Submitted to: BMC Bioinformatics
Publication Type: Peer Reviewed Journal
Publication Acceptance Date: 6/24/2011
Publication Date: 7/22/2011
Citation: Harnsomburana, J., Green, J., Barb, A., Schaeffer, M.L., Vincent, L., Shyu, C. 2011. Computable visually observed phenotype ontological framework for plants. BMC Bioinformatics. 12:260. Available: http://www.biomedcentral.com/1471-2105/12/260.

Interpretive Summary: The ability to search for and precisely compare similar phenotypic appearances within and across model species and crop plants has vast potential in plant breeding and in genetic and basic biology research. A main difficulty to achieving this capability lies in the fact that visually observed phenotypes often cannot be directly measured quantitatively or described precisely. Text descriptions are plagued by ambiguity, lack of detail and inconsistencies in spite of several structured controlled vocabularies (ontologies) that have been developed to standardize descriptions across model species and crop plants. This work provides a novel quantitative view that leverages existing ontologies, text descriptions and images of plant phenotypes in a computer-interpretable form. The applicability of the framework has been demonstrated in two different crops, maize and tomato, and shows how plant breeders and basic researchers of different crops can adopt the framework.

Technical Abstract: The ability to search for and precisely compare similar phenotypic appearances within and across differenct crop plants has vast potential in plant breeding, and in basic science and genetic research. The difficulty in doing so lies in the fact that many visual phenotypic data, especially visually observed phenotypes that often times cannot be directly measured quantitatively, are in the form of text annotations, and these descriptions are plagued by semantic ambiguity, heterogeneity, and low granularity. Though several bio-ontologies have been developed to standardize phenotypic (and genotypic) information and make it interoperable across species, these semantic issues persist and prevent precise analysis and retrieval of information. A framework suitable for the modeling and analysis of precise computable representations of such phenotypic appearances is needed. We have developed a new framework called the Computable Visually Observed Phenotype Ontological Framework for plants.

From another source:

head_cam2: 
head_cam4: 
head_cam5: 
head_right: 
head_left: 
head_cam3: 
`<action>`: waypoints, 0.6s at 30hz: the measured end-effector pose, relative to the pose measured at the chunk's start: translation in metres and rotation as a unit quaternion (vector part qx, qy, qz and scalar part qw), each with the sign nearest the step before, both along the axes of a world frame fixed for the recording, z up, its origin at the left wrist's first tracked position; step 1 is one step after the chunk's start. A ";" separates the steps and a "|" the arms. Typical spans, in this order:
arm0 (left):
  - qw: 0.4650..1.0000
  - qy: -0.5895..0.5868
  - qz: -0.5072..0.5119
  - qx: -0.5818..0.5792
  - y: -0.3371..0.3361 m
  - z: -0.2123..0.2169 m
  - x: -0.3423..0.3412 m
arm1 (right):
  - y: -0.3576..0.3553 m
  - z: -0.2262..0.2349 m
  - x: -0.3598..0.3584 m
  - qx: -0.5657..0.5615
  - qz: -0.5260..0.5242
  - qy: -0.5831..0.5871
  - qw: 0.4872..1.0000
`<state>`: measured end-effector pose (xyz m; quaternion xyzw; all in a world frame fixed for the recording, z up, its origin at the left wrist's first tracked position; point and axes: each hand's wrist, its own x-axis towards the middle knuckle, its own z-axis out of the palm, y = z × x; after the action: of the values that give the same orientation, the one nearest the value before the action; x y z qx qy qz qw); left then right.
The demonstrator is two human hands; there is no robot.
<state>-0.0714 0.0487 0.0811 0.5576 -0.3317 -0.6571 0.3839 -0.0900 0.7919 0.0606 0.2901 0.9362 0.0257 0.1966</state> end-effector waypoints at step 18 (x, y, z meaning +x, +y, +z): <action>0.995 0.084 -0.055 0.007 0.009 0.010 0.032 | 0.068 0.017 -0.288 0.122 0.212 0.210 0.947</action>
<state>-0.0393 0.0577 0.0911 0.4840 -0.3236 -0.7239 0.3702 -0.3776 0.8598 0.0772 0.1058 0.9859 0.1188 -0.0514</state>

This work provides a novel quantitative view of descriptions of plant phenotypes that leverages existing bio-ontologies and utilizes a computational approach to capture and represent domain knowledge in a machine-interpretable form. This is accomplished by means of a robust and accurate semantic mapping module that automatically maps high-level semantics to low-level measurements computed from phenotype imagery. The framework was applied to two different plant species with semantic rules mined and an ontology constructed. Rule quality was evaluated and showed high quality rules for most semantics. This framework also facilitates automatic annotation of phenotype images and can be adopted by different plant communities to aid in their research. The Computable Visually Observed Phenotype Ontological Framework for plants has been developed for more efficient and accurate management of visually observed phenotypes, which play a significant role in plant genomics research. The uniqueness of this framework is its ability to bridge the knowledge of informaticians and plant science researchers by translating descriptions of visually observed phenotypes into standardized, machine-understandable representations, thus enabling the development of advanced information retrieval and phenotype annotation analysis tools for the plant breeding and basic science community.